Thursday 1 October 2009

A Better Heap Analysis Tool

Sometimes I wonder how a really useful tool can be out there for over a year before I find it. I can't answer that question. I can tell my readers a little about it...

I recently found the Eclipse Memory Analyzer project (or 'MAT'). This is a tool which combines most of the best features of IBM's HeapAnalyzer, features from SAP and JHat (for example, OQL) plus a bunch of other useful things into a single tool. It also indexes your heap dump and saves the indexes so that when you reopen the same dump later it loads very quickly.
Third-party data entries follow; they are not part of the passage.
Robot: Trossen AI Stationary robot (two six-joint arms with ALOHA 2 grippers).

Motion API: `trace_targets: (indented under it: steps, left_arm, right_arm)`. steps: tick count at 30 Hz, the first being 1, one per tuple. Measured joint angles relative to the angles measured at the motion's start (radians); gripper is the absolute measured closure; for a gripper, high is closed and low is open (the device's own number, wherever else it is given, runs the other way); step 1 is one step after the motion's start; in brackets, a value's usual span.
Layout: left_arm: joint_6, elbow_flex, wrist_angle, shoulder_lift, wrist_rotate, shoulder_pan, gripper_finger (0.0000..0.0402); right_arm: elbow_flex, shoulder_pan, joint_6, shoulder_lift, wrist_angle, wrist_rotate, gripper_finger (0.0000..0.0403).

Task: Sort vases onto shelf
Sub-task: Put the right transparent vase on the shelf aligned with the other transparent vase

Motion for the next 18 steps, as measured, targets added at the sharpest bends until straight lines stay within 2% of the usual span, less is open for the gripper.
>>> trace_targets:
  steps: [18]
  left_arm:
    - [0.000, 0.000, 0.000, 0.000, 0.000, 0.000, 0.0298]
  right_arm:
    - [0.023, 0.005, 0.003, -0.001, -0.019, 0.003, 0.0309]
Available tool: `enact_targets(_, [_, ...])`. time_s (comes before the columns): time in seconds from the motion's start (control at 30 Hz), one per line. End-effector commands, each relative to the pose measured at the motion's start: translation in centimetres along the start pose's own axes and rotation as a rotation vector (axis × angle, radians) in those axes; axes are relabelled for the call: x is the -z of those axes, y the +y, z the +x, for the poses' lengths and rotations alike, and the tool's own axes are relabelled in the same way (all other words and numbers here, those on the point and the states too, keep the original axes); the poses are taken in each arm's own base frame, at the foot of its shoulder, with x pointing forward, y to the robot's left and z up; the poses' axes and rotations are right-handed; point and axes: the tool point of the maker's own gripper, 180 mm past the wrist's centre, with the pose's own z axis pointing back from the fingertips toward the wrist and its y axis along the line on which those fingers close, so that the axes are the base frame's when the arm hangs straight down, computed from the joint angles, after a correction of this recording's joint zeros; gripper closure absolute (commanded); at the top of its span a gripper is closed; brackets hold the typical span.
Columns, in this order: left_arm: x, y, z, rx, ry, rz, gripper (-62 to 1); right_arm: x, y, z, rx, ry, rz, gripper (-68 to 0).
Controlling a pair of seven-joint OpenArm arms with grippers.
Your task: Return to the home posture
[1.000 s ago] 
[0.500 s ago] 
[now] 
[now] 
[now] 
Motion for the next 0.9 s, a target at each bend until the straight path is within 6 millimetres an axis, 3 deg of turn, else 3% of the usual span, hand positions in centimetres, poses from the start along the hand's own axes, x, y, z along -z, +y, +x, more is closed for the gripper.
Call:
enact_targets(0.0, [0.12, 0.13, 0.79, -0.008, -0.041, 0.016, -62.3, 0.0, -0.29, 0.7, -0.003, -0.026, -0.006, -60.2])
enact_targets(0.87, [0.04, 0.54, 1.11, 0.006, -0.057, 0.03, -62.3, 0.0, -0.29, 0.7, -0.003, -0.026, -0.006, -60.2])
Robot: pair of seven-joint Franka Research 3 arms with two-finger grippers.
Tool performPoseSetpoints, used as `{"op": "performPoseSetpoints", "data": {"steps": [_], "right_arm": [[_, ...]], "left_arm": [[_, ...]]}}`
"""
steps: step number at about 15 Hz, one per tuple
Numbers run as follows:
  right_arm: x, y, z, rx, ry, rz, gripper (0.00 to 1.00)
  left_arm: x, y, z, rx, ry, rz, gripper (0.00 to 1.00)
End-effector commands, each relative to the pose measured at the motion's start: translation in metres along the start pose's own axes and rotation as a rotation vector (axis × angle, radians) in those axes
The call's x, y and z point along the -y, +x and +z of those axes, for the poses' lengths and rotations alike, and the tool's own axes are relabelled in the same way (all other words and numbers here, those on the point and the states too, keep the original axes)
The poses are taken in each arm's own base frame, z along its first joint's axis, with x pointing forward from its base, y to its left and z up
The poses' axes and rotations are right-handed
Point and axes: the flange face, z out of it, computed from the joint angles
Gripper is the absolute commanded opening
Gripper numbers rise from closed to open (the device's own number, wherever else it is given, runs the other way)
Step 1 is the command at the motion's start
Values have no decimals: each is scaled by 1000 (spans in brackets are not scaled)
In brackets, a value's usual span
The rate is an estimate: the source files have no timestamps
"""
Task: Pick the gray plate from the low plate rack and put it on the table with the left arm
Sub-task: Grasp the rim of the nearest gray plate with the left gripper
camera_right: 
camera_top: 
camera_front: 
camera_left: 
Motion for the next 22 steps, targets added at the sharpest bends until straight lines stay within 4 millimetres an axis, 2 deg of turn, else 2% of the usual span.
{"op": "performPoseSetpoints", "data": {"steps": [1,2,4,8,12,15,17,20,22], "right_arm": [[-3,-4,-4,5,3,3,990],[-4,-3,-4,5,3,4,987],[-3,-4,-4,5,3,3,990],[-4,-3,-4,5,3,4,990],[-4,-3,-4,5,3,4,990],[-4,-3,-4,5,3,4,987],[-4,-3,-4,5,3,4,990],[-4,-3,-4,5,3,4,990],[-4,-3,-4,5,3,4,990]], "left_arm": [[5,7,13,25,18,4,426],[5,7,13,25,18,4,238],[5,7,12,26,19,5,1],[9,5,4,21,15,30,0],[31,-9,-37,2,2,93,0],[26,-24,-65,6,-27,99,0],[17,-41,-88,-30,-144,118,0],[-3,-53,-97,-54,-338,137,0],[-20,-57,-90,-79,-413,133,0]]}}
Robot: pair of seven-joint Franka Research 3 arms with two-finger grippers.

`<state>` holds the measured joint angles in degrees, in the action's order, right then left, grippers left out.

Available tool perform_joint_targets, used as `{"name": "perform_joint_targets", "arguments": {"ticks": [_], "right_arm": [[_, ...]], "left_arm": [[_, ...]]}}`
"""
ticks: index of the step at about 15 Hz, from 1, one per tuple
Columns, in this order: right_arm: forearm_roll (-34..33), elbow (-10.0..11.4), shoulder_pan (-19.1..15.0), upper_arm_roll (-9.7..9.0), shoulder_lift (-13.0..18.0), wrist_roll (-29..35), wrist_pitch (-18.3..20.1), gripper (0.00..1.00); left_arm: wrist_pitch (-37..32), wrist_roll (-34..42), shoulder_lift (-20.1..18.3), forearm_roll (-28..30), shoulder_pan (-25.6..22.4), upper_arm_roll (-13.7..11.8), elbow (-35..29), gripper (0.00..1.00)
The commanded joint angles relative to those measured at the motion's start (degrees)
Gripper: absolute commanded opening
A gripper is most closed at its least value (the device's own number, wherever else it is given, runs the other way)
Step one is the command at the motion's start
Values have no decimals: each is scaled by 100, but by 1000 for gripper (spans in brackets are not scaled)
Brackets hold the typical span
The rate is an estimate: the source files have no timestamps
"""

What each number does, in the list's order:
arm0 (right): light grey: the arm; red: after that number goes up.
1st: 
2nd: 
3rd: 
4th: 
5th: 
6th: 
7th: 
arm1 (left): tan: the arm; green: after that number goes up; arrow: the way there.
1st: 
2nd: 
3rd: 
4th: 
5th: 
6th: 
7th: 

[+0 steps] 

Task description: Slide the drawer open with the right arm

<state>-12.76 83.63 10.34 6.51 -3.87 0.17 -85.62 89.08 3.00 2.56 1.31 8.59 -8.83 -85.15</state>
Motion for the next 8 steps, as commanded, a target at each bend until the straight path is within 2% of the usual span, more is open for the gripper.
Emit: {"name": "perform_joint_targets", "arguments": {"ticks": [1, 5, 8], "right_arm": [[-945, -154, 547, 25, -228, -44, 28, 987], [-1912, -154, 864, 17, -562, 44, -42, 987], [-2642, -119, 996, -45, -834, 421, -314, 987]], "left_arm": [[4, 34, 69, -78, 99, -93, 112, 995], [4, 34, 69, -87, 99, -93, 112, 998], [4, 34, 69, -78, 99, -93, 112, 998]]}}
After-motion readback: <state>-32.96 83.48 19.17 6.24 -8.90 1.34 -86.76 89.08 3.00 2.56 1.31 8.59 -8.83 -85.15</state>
MAT uses the notion of a 'Dominator' which I suspect comes from the SAP contributions - this is an object which if removed would free up a bunch of other objects. I think this is slightly different from the IBM HeapAnalyzer's notion of 'owner'. Having used the IBM tool, it takes a little bit of effort to get used to MAT's Dominator concept, but once you do this it makes perfect sense. So far I've found that I miss the freedom with which you can navigate up and down the owner/parent/child relationships in HeapAnalyzer - MAT makes you use a few more clicks to do this. On the whole though, it is a much better tool than its predecessors.

The thing I really like about MAT is its ability to do String frequency analysis (plus other useful stuff like finding sparsely populated collections) and to be able to focus this analysis onto children of a particular class or a particular part of the heap (or both!) - no need for separate analysis using 'strings' any more.

MAT is available either as an Eclipse plugin or a standalone tool. My own preference is for the standalone tool version - I have way too many plugins in my Eclipse workbench already and for heap analysis I prefer to have lean and mean tools so that memory is kept free for doing the real work.

MAT comes with excellent tutorials and also a blog containing good ideas about how to use it to track down those pesky memory leaks.

I think this will be my tool of choice from now on.